## Exercise goal
Your answer should hold all lines of the entries that include the word "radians".
------------------------------
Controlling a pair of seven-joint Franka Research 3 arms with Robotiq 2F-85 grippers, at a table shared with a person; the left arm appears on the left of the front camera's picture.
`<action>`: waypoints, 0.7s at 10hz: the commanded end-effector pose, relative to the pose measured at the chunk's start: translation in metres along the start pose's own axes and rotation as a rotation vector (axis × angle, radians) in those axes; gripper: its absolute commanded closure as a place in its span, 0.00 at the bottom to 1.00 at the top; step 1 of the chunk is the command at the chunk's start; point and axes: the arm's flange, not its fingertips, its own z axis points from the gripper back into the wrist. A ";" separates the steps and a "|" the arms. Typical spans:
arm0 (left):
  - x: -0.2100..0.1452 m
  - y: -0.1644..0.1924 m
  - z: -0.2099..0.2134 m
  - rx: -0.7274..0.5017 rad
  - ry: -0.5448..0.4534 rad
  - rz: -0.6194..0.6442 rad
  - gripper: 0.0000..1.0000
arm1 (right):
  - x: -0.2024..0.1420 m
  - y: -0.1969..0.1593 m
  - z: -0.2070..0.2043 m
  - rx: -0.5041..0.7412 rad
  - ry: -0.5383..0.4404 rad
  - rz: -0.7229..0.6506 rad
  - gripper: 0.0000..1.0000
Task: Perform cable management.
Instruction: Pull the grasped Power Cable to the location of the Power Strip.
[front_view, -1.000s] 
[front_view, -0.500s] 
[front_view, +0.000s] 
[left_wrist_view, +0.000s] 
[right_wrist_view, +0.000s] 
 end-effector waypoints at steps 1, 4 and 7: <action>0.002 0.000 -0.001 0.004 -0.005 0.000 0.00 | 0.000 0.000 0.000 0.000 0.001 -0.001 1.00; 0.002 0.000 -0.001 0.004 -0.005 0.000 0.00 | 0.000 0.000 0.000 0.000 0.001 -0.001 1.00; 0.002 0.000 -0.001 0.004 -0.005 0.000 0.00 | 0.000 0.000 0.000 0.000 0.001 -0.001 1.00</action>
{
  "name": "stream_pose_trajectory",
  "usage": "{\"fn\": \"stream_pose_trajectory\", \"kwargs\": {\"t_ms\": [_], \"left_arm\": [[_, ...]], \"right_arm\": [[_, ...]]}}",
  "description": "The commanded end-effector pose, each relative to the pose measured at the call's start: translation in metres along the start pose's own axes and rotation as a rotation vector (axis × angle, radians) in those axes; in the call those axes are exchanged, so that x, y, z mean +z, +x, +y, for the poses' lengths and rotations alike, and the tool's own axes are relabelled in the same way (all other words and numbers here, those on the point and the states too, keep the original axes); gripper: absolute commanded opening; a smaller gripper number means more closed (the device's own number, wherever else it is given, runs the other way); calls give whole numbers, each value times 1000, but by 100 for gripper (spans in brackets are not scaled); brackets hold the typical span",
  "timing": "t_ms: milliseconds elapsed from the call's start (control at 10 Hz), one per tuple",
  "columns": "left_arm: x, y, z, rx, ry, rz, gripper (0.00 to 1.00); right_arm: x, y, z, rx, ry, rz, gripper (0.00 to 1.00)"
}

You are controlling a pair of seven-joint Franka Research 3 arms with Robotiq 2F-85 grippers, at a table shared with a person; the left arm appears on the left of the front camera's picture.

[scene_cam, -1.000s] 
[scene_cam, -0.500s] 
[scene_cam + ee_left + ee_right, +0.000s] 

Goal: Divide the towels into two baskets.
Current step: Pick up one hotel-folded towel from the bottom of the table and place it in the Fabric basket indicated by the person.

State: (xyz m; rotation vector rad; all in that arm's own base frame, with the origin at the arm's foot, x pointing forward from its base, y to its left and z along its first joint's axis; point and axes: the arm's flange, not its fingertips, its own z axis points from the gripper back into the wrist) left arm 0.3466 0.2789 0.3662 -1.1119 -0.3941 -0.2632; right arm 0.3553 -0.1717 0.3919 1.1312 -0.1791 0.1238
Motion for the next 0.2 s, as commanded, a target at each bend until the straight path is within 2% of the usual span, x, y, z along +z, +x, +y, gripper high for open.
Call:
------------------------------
## Your response
`<action>`: waypoints, 0.7s at 10hz: the commanded end-effector pose, relative to the pose measured at the chunk's start: translation in metres along the start pose's own axes and rotation as a rotation vector (axis × angle, radians) in those axes; gripper: its absolute commanded closure as a place in its span, 0.00 at the bottom to 1.00 at the top; step 1 of the chunk is the command at the chunk's start; point and axes: the arm's flange, not its fingertips, its own z axis points from the gripper back into the wrist. A ";" separates the steps and a "|" the arms. Typical spans:
  "description": "The commanded end-effector pose, each relative to the pose measured at the call's start: translation in metres along the start pose's own axes and rotation as a rotation vector (axis × angle, radians) in those axes; in the call those axes are exchanged, so that x, y, z mean +z, +x, +y, for the poses' lengths and rotations alike, and the tool's own axes are relabelled in the same way (all other words and numbers here, those on the point and the states too, keep the original axes); gripper: absolute commanded opening; a smaller gripper number means more closed (the device's own number, wherever else it is given, runs the other way); calls give whole numbers, each value times 1000, but by 100 for gripper (spans in brackets are not scaled); brackets hold the typical span",

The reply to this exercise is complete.